§ Exercise requirements
Transcribe the entries below exactly, starting with the line that has "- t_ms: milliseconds" and stopping after the line that has "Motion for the"; no pictures belong in the copy.

§ Dataset extract
==========

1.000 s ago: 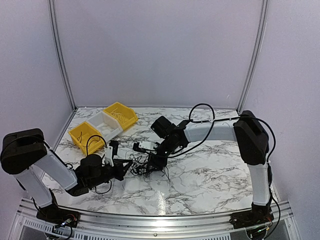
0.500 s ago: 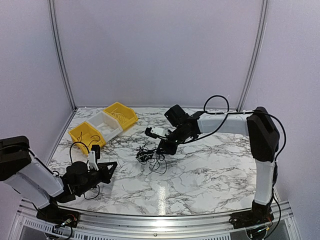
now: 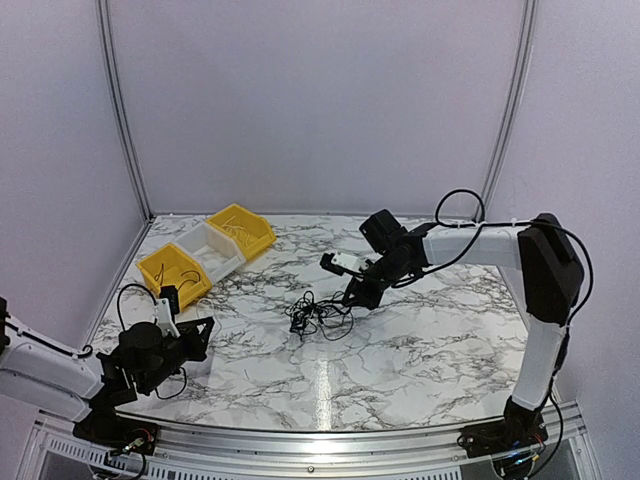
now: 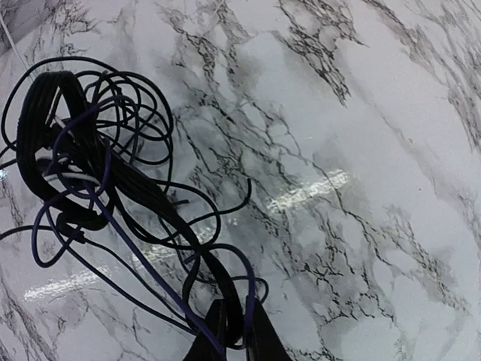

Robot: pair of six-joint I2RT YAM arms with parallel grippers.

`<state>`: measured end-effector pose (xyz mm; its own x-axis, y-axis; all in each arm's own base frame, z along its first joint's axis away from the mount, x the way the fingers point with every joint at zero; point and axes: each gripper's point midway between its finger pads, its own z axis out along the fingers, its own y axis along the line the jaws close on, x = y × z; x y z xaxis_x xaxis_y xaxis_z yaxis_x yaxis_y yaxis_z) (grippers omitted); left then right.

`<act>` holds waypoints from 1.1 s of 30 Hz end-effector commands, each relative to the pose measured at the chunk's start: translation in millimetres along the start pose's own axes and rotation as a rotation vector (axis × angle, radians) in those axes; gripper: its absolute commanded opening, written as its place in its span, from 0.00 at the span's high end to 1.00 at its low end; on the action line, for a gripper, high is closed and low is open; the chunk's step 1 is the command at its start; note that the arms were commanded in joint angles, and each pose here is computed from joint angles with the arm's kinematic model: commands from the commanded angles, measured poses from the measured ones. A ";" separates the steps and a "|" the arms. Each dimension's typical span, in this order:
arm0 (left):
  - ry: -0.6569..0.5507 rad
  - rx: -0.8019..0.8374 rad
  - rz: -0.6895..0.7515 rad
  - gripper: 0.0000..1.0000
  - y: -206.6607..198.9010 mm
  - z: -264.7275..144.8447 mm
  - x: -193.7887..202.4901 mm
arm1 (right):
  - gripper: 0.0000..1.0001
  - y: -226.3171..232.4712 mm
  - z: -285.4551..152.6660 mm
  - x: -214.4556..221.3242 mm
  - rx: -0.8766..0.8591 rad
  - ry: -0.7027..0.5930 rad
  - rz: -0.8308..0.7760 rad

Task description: Untangle the cables

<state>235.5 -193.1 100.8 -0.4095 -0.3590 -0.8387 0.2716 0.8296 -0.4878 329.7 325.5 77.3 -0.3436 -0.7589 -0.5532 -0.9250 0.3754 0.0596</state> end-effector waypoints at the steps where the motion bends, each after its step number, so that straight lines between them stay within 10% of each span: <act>1: 0.012 -0.237 0.053 1.00 53.1 -14.9 8.0 | 0.88 -55.3 -29.8 22.1 0.169 0.025 0.087; 20: -0.126 -0.377 -0.036 1.00 81.4 -56.4 -33.8 | 0.86 -147.1 -72.8 100.7 0.335 0.089 0.231; 33: 0.052 -0.080 0.217 1.00 -62.1 5.9 -94.7 | 0.11 -79.3 -150.4 30.7 0.191 -0.155 0.114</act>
<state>250.8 -181.0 193.7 -0.3687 -0.2776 -0.8871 0.1821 0.9143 -0.3618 382.5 178.7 123.7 -0.4922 -0.6555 -0.5727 -0.7943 0.6074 -0.0125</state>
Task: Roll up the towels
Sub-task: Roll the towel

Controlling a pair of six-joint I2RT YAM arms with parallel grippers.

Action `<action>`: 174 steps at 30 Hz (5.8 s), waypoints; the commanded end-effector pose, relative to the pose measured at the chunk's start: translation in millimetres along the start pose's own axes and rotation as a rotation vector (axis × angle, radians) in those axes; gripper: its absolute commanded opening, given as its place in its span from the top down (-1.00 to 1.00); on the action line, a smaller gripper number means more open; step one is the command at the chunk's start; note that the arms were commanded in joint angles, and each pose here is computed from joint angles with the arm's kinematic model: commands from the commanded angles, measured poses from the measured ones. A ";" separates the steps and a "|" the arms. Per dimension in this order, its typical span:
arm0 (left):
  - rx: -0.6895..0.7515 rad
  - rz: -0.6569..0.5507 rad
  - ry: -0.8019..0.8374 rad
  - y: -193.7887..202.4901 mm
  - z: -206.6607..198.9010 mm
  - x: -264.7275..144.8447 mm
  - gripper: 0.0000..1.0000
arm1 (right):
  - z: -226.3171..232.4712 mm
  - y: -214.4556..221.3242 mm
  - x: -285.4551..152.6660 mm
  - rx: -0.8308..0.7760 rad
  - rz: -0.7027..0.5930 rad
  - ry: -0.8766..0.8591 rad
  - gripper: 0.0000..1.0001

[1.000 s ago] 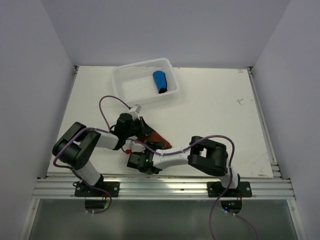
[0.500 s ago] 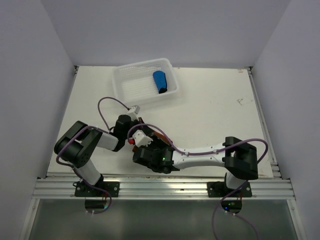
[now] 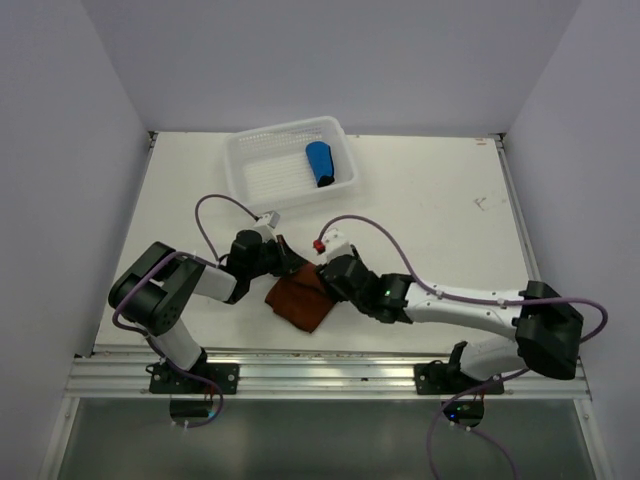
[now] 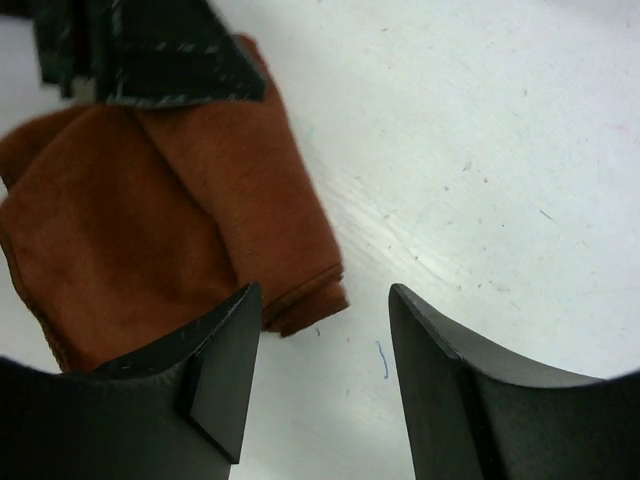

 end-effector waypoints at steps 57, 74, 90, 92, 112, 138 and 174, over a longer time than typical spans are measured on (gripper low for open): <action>0.064 -0.140 -0.149 -93.9 -51.2 -27.3 1.00 | -20.9 24.0 31.5 0.212 0.051 -0.064 1.00; 0.009 -0.118 -0.078 -91.0 -65.7 -31.9 1.00 | 14.5 19.2 26.6 -0.248 -0.024 0.298 1.00; -0.005 -0.061 0.039 -64.6 -90.8 -32.7 1.00 | 71.8 15.8 21.7 -0.527 -0.035 0.422 1.00; -0.011 -0.030 0.029 -49.8 -84.5 -32.0 1.00 | 75.2 17.2 23.0 -0.547 -0.029 0.427 1.00; -0.078 0.086 -0.170 30.2 -11.1 -40.4 1.00 | 88.7 22.8 22.9 -0.467 -0.007 0.334 0.39; -0.129 0.101 -0.249 60.6 17.1 -59.8 1.00 | 42.4 -8.6 -0.1 0.343 -0.032 -0.234 -0.16; -0.088 0.042 -0.298 47.0 18.1 -64.4 1.00 | 55.5 81.1 26.8 0.297 0.269 -0.609 0.03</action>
Point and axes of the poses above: each gripper's point midway between its finger pads, its own x axis out along the fingers, its own z axis along the line the jaws close on, y = z × x, the point moved 5 cm from there along -x, back along the fingers, and after that the axes turned 3 degrees about -x, right-handed, at the moved point
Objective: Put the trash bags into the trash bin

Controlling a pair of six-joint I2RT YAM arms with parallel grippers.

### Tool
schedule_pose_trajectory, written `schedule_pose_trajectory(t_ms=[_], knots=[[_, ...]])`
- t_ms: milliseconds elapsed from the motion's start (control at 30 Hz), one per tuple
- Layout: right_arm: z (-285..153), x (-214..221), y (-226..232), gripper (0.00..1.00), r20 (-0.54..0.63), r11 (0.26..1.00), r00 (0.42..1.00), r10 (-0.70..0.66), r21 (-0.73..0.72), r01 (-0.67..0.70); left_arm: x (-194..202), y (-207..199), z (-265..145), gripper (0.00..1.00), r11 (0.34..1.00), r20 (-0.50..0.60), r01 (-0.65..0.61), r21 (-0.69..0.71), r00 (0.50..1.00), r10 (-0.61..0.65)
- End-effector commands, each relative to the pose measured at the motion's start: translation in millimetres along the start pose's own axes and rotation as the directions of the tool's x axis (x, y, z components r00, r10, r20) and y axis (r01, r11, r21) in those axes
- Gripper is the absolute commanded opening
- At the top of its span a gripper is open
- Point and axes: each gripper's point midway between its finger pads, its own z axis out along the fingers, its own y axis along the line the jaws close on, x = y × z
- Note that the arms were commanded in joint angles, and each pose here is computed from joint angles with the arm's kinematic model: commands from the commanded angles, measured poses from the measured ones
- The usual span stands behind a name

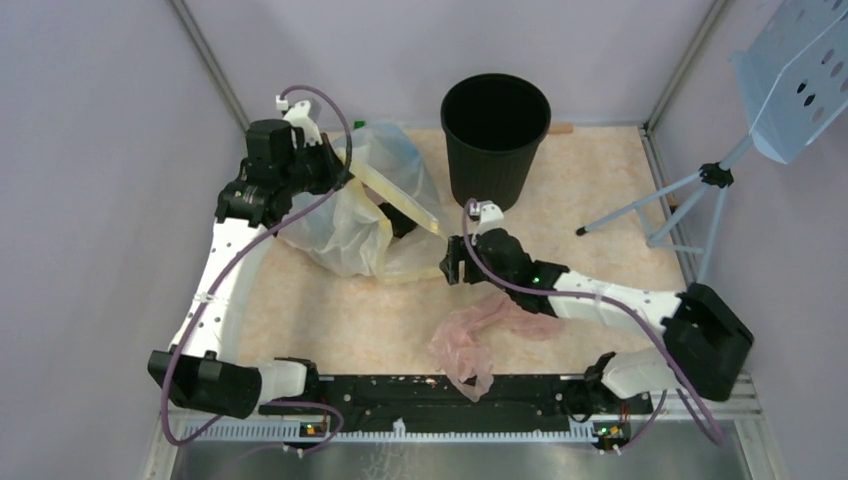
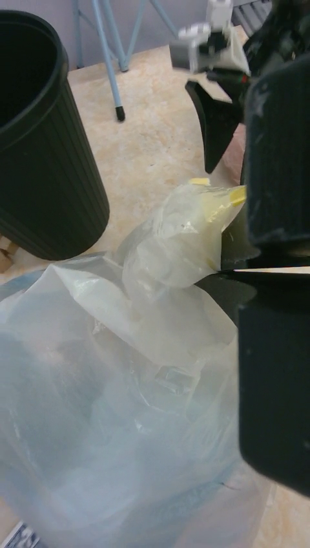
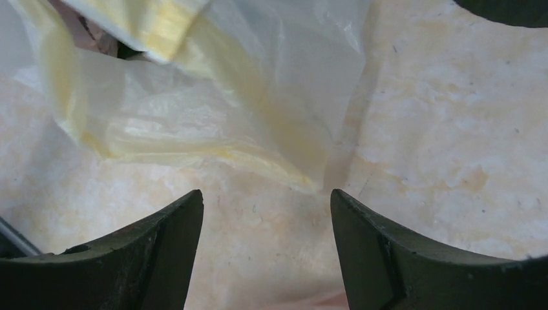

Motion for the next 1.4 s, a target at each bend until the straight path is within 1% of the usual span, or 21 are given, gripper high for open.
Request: schedule_pose_trajectory(t_ms=[0, 133, 200, 267, 300, 400, 500, 567, 667, 767, 800, 833, 900, 933, 967, 1067, 1133, 1367], knots=[[36.1, -23.6, 17.3, 0.71, 0.06, 1.0, 0.998, -0.018, -0.009, 0.019, -34.8, -3.4, -16.7, 0.0, 0.999, 0.084, -0.046, -0.008, 0.995, 0.046], [60.4, -26.4, -3.3, 0.69, 0.049, 0.987, 0.998, -0.038, 0.156, 0.03, -41.0, 7.3, -23.0, 0.0, 0.999, 0.097, -0.039, -0.037, 0.994, 0.043], [68.9, -32.2, 0.5, 0.56, 0.059, 0.987, 0.997, -0.045, 0.158, 0.035, -44.1, 16.6, -25.8, 0.0, 0.997, 0.103, -0.03, -0.07, 0.994, 0.037], [73.2, -41.9, 19.4, 0.16, 0.069, 0.996, 0.996, -0.057, 0.079, 0.051, -44.0, 19.7, -26.2, 0.0, 0.996, 0.102, -0.037, -0.082, 0.994, 0.046], [72.9, -48.3, 31.7, 0.01, 0.079, 0.998, 0.995, -0.053, 0.03, 0.051, -41.2, 19.7, -24.8, 0.0, 0.996, 0.096, -0.039, -0.076, 0.994, 0.046], [68.7, -66.7, 72.8, 0.0, 0.1, 0.991, 0.994, -0.051, -0.121, 0.063, -21.9, 12.0, -15.3, 0.0, 1.0, 0.057, -0.028, 0.005, 0.998, 0.027], [63.2, -82.1, 114.4, 0.0, 0.106, 0.954, 0.993, -0.058, -0.287, 0.086, 10.5, -0.1, -1.4, 0.0, 0.993, -0.003, 0.04, 0.111, 0.999, -0.04], [61.5, -94.1, 134.7, 0.0, 0.12, 0.928, 0.991, -0.052, -0.362, 0.092, 39.6, -10.6, 10.9, 0.0, 0.981, -0.064, 0.078, 0.175, 0.996, -0.068], [67.1, -108.9, 155.9, 0.0, 0.129, 0.901, 0.99, -0.048, -0.421, 0.099, 83.1, -14.6, 29.9, 0.0, 0.973, -0.161, 0.115, 0.2, 0.983, -0.083], [74.6, -119.1, 170.8, 0.0, 0.124, 0.886, 0.991, -0.04, -0.454, 0.093, 109.0, -11.0, 35.9, 0.12, 0.97, -0.234, 0.131, 0.203, 0.969, -0.082], [78.0, -119.7, 174.9, 0.0, 0.115, 0.882, 0.993, -0.038, -0.463, 0.087, 112.4, -10.3, 35.8, 0.16, 0.97, -0.241, 0.122, 0.208, 0.968, -0.07], [80.6, -122.8, 179.6, 0.0, 0.11, 0.878, 0.993, -0.031, -0.472, 0.08, 114.3, -10.6, 34.7, 0.21, 0.97, -0.242, 0.113, 0.216, 0.968, -0.059], [86.8, -119.9, 182.9, 0.0, 0.082, 0.876, 0.996, -0.029, -0.478, 0.064, 114.3, -11.1, 30.9, 0.38, 0.97, -0.222, 0.089, 0.228, 0.974, -0.037], [88.8, -117.6, 183.9, 0.0, 0.068, 0.873, 0.997, -0.025, -0.485, 0.055, 113.4, -10.3, 29.0, 0.49, 0.971, -0.206, 0.073, 0.226, 0.978, -0.025], [90.2, -116.1, 183.8, 0.0, 0.057, 0.872, 0.998, -0.016, -0.488, 0.043, 112.3, -9.7, 26.5, 0.58, 0.973, -0.188, 0.058, 0.226, 0.982, -0.015], [88.9, -117.1, 179.5, 0.0, 0.035, 0.868, 0.999, 0.028, -0.496, -0.007, 110.2, -7.0, 19.5, 0.72, 0.976, -0.13, 0.017, 0.216, 0.991, 0.011], [88.1, -117.5, 175.8, 0.0, 0.017, 0.866, 0.999, 0.052, -0.498, -0.037, 112.0, -6.8, 17.1, 0.76, 0.975, -0.112, 0.006, 0.222, 0.994, 0.019], [82.6, -114.0, 176.8, 0.0, -0.029, 0.852, 0.997, 0.075, -0.517, -0.079, 116.1, -16.8, 15.3, 0.83, 0.954, -0.09, -0.006, 0.299, 0.995, 0.034]])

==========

§ Answer box
- t_ms: milliseconds elapsed from the motion's start (control at 30 Hz), one per tuple
- Layout: right_arm: z (-285..153), x (-214..221), y (-226..232), gripper (0.00..1.00), r20 (-0.54..0.63), r11 (0.26..1.00), r00 (0.42..1.00), r10 (-0.70..0.66), r21 (-0.73..0.72), r01 (-0.67..0.70); left_arm: x (-194..202), y (-207..199), z (-265..145), gripper (0.00..1.00), r11 (0.34..1.00), r20 (-0.50..0.60), r01 (-0.65..0.61), r21 (-0.69..0.71), r00 (0.50..1.00), r10 (-0.61..0.65)
- End-effector commands, each relative to the pose measured at the motion's start: translation in millimetres along the start pose's own axes and rotation as the directions of the tool's x axis (x, y, z components r00, r10, r20) and y axis (r01, r11, r21) in those axes
- Gripper is the absolute commanded opening
- At the top of its span a gripper is open
- Point and axes: each gripper's point midway between its finger pads, its own z axis out along the fingers, its own y axis along the line the jaws close on, x = y × z
- Note that the arms were commanded in joint angles, and each pose here is computed from joint angles with the arm's kinematic model: commands from the commanded angles, measured poses from the measured ones
- The usual span stands behind a name


Motion for the next 1.4 s, a target at each bend until the straight path is within 1% of the usual span, or 21 are given, gripper high for open.

This exercise has now been completed.